Вскоре они доехали до Лондона, и мистер Уорбуртон повёл Дороти отобедать в ресторан на Ковентри-стрит, где они заказали жареного цыплёнка с аспарагусом, крошечный, жемчужно-белый картофель, только что извлеченный из родной почвы, а также пирог с патокой и бутылку Бургундского. Однако самое большое удовольствие, после водянистого, чуть тёплого чая миссис Криви, Дороти доставил чёрный кофе, который они выпили в завершение. После обеда они поймали такси и направились на вокзал Ливерпуль-стрит, где сели на поезд в 2.45. До Найп-Хилла было ехать четыре часа.
Мистер Уорбуртон настоял, чтобы они ехали первым классом, и не захотел слышать, что Дороти будет сама оплачивать проезд. К тому же, пока Дороти не видела, он дал чаевые проводнику, чтобы всё купе было в их распоряжении. Был один из тех ярких холодных дней, когда на улице тебе кажется, что зима, а смотришь изнутри – весна.

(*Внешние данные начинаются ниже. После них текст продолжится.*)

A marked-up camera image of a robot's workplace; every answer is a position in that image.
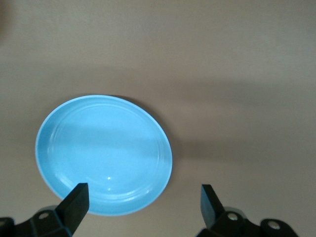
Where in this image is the blue plate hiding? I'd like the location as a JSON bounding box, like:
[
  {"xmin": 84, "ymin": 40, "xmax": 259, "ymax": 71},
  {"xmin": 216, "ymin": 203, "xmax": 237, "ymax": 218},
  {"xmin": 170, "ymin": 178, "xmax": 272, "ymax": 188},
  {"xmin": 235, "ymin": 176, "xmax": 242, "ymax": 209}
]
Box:
[{"xmin": 35, "ymin": 93, "xmax": 174, "ymax": 217}]

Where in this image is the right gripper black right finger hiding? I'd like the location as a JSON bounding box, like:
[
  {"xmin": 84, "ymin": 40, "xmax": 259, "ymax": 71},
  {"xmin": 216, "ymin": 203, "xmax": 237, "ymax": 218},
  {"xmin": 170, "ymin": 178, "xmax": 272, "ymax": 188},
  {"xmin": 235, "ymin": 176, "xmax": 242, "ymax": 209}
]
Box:
[{"xmin": 198, "ymin": 184, "xmax": 300, "ymax": 237}]

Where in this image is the brown table cloth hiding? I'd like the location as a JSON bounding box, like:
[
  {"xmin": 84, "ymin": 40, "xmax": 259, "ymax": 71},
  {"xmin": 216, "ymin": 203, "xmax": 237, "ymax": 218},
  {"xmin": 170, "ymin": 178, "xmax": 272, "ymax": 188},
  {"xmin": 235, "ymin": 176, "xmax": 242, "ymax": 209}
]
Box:
[{"xmin": 0, "ymin": 0, "xmax": 316, "ymax": 237}]

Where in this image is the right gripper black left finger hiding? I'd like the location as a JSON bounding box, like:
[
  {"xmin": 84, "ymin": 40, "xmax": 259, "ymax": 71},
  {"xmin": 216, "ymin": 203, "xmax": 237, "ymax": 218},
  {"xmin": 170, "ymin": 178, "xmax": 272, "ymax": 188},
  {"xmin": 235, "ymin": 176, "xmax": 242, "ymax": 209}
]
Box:
[{"xmin": 0, "ymin": 182, "xmax": 89, "ymax": 237}]

Через закрытые окна купе слишком синее небо казалось тёплым и ласковым, а все эти трущобы, через которые громыхая катился поезд, как то: лабиринт маленьких домиков тусклых цветов, огромные беспорядочные фабрики, грязные каналы, заброшенные строительные участки, с раскиданными по ним заржавевшими бойлерами и проросшие посеревшими от дыма сорняками – всё это скрашивалось солнечной позолотой. Первые пол часа путешествия Дороти почти не разговаривала. Какое-то время она была слишком счастлива, чтобы говорить. Она даже не думала ни о чём конкретном, а просто сидела, наслаждаясь отфильтрованным стеклом солнечным светом, комфортом мягкого сиденья и мыслью о том, что она вырвалась из когтей миссис Криви. Однако она понимала, что такое настроение не может долго продолжаться. Эта удовлетворённость, как теплота от вина, которое она выпила за обедом, постепенно уходила, и мысли, порой болезненные, которые трудно было высказать, стали появляться в её голове. Мистер Уорбуртон наблюдал за её лицом с большим вниманием, чем обычно, как будто старался оценить, какие изменения произвели в ней последние восемь месяцев.
– Ты выглядишь старше, – сказал он в конце концов.

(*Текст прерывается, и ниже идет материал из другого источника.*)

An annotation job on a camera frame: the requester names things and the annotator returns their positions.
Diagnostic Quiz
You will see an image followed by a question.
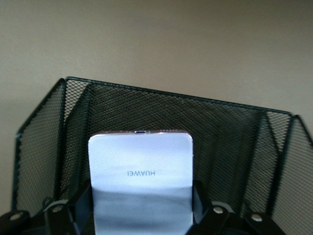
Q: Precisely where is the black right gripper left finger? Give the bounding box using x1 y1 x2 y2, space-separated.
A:
0 181 95 235

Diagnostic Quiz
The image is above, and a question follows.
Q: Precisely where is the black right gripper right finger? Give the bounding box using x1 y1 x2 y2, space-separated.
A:
193 180 286 235

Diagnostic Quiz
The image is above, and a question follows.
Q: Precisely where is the pale pink phone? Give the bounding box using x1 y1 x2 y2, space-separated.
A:
88 129 194 235

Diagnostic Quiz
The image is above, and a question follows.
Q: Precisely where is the black mesh two-tier tray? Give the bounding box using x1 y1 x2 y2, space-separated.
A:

– А я и стала старше, – ответила Дороти.
– Да. Но ты выглядишь, как тебе сказать, совсем взрослой. Жёстче. Что-то в лице у тебя изменилось. Ты выглядишь, только не обижайся на меня за такое сравнение, будто из тебя изгнали «Наставника девиц», как изгоняют злой дух, на веки вечные. Надеюсь, вместо него не вселились семь дьяволов?[107]
Дороти ничего не ответила, и он добавил:
– Похоже, за это время тебе пришлось отбиваться от многих дьяволов.